October 23, 2014, Posted by Richard in Baking Bad, Culture, Food, Recipes
As soon as a copy of Paul Hollywood’s new tome slammed onto the MWSAB desk, we were eagerly thumbing through it, deciding what slice of gold we were going to bake the hell out of. And, gosh-darn it, when even the Silver Fox himself demanded we document the process, it was clear this called for another round of BAKING BAD.
Since our last adventure, Tom Noble had seen fit to leave behind his ‘characterful’ Islington flat for some delightful new lodgings in London’s exotic Crouch End.
‘It’s like a Spanish Villa!’ Ben Willis spluttered, washing the tobacco and more miscellaneous filth from his fingers as he prepared to cook.
‘Tell me about it,’ Tom rejoined, thrusting cans of lager into the fridge and inexplicably spreading plain flour on top of the dishwasher.
With compliments offered and filthy fingers scrubbed, it was time to crack open a can and get bloody baking.
Sweat coursing down his cheek and into the gap where he accidentally shaved without the guard on his razor, Tom grappled manfully with the puff pastry. Before long the top of his dishwasher was adorned with a golden crown. Mesmerised, I watched him inserting it into a cake tin with the care and affection of a young lad applying glue to his first Spitfire Airfix kit.
The pastry placed, it was now time for me to shine. After a brief debate about what’s a dessert spoon and what’s a table spoon, I dutifully dolloped some raspberry jam into the mix. Textbook.
Wearied by our exertions, we stuck the brute into the fridge (post-lager removal), and headed to the soft embrace of the lounge area to watch a beleaguered Liverpool stretched apart by Real Madrid like the very pastry we had just been manipulating.
Half-time, and back to the kitchen. It was time to whack the rest of the ingredients into a bowl. Wham! No bother. Cristiano Ronaldo might have an extraordinary goalscoring record in the champions league, but by God I’d be surprised if he could combine eggs and milk this well. Mixture now added to the cooled jam and pastry party, it was time to bang the whole thing into a pre-heated oven and let that bad boy bake.
Ben Willis may have turned up an hour late after taking the wrong train, having to take solace in a nearby kebab shop as the kindly proprietors juiced his iPhone5 and offered him cigarettes, but that wasn’t going to hinder him, especially after Tom and I had already sorted out the mixture.
To describe the breathtaking dexterity with which he fingered the dough is nigh on impossible. He reminded me of a master-puppeteer, who, with a flick of his pinkie, could create such nuanced changes in his puppets’ movements as to make us think those wooden sods were real.
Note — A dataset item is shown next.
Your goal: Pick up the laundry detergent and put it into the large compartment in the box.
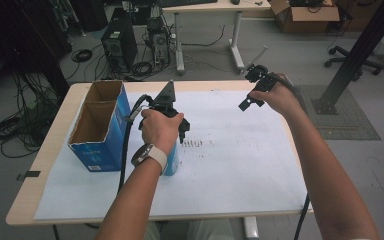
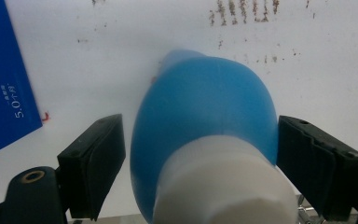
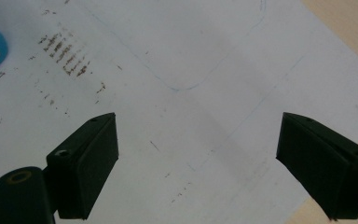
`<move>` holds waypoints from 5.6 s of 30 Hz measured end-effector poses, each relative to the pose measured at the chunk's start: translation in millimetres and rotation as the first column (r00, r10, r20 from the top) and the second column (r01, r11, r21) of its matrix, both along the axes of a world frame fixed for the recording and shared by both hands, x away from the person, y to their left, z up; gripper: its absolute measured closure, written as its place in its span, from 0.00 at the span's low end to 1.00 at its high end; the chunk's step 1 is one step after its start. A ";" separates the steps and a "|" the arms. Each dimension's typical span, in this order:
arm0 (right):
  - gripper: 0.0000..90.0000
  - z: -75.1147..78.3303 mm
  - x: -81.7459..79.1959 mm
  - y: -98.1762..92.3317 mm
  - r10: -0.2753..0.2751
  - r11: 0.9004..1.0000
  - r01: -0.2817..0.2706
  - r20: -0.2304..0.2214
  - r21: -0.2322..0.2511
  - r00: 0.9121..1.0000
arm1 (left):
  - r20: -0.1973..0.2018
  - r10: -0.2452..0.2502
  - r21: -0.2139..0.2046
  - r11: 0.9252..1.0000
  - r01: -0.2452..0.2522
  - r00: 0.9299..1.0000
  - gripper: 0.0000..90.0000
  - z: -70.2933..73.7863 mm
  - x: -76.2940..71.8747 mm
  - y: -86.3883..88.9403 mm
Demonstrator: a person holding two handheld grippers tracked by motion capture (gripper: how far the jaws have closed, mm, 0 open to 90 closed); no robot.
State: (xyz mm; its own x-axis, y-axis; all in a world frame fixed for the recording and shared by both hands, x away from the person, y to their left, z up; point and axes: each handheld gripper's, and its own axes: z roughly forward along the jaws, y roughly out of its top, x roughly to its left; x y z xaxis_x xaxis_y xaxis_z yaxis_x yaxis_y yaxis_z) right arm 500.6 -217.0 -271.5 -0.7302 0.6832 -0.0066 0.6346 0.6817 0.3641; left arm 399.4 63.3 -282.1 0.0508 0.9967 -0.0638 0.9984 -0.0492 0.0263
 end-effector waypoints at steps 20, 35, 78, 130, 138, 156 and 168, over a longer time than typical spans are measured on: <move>0.14 0.3 -0.4 -0.6 0.002 1.000 -0.002 0.001 -0.001 1.000 | 0.013 0.000 0.010 1.000 -0.001 1.000 0.32 0.2 -1.0 1.4; 0.14 -0.4 -1.6 -3.5 -0.001 1.000 0.001 -0.001 0.005 1.000 | 0.023 -0.009 0.010 1.000 0.009 1.000 0.40 0.7 -1.6 0.0; 0.14 3.9 -4.5 -8.4 -0.013 1.000 0.013 0.007 0.025 1.000 | 0.102 -0.072 0.053 0.996 0.067 0.992 0.41 108.8 -4.8 17.7; 0.15 2.0 -1.2 -11.1 -0.019 1.000 0.019 -0.007 0.018 1.000 | 0.160 -0.081 0.074 0.995 0.070 0.984 0.41 214.2 -11.8 92.0; 0.15 2.3 -0.5 -15.0 -0.033 0.999 0.033 -0.010 0.014 0.999 | 0.165 -0.070 0.090 0.994 0.056 0.984 0.41 225.5 -9.9 109.1; 0.15 -1.9 4.6 -17.2 -0.052 0.999 0.052 -0.020 0.002 0.998 | 0.194 -0.009 0.146 0.989 -0.019 0.981 0.41 207.1 5.7 146.8; 0.15 -4.0 7.0 -20.4 -0.059 0.998 0.059 -0.021 -0.012 0.998 | 0.173 0.014 0.141 0.989 -0.039 0.985 0.41 170.8 19.7 165.3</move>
State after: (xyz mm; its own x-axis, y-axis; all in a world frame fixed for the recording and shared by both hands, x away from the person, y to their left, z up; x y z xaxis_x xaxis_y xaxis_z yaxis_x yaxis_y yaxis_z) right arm 507.7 -237.4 -275.5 -0.6886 0.7252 0.0002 0.6813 0.6468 0.3427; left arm 419.1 228.7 -111.2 0.0223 0.9960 0.0869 0.9807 -0.0387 0.1918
Later, we crowded around the oven like excited kiddiewinks on Christmas morn. Had Santa been? You better believe it. The golden treats which awaited us in that piping prison were nothing short of basically edible. Tom in particular was so taken aback by the sight and smell of the slightly charred pastry that he became overcome with nostalgia for his northern childhood. Proust had his madeleines, Noble had his Bakewell Pudding.
Bidding our host and, dare I say it – friend – adieu, Ben and I hastened out into the night. We shivered against the chill, hurrying past a dimly lit Londis on the way to the bus stop. But whilst the night air did its best to infiltrate our coats, it was powerless against the warm glow that throbbed in our hearts.
Quite simply, we had baked our little socks off.
Both of these actually turned out really rather well, and there are some excellent recipes in this beautifully produced book. Whether you fancy tackling some of Paul’s brilliant British recipes for yourself, or need some early Christmas-shopping inspiration, we heartily recommend you part with your dosh for this one.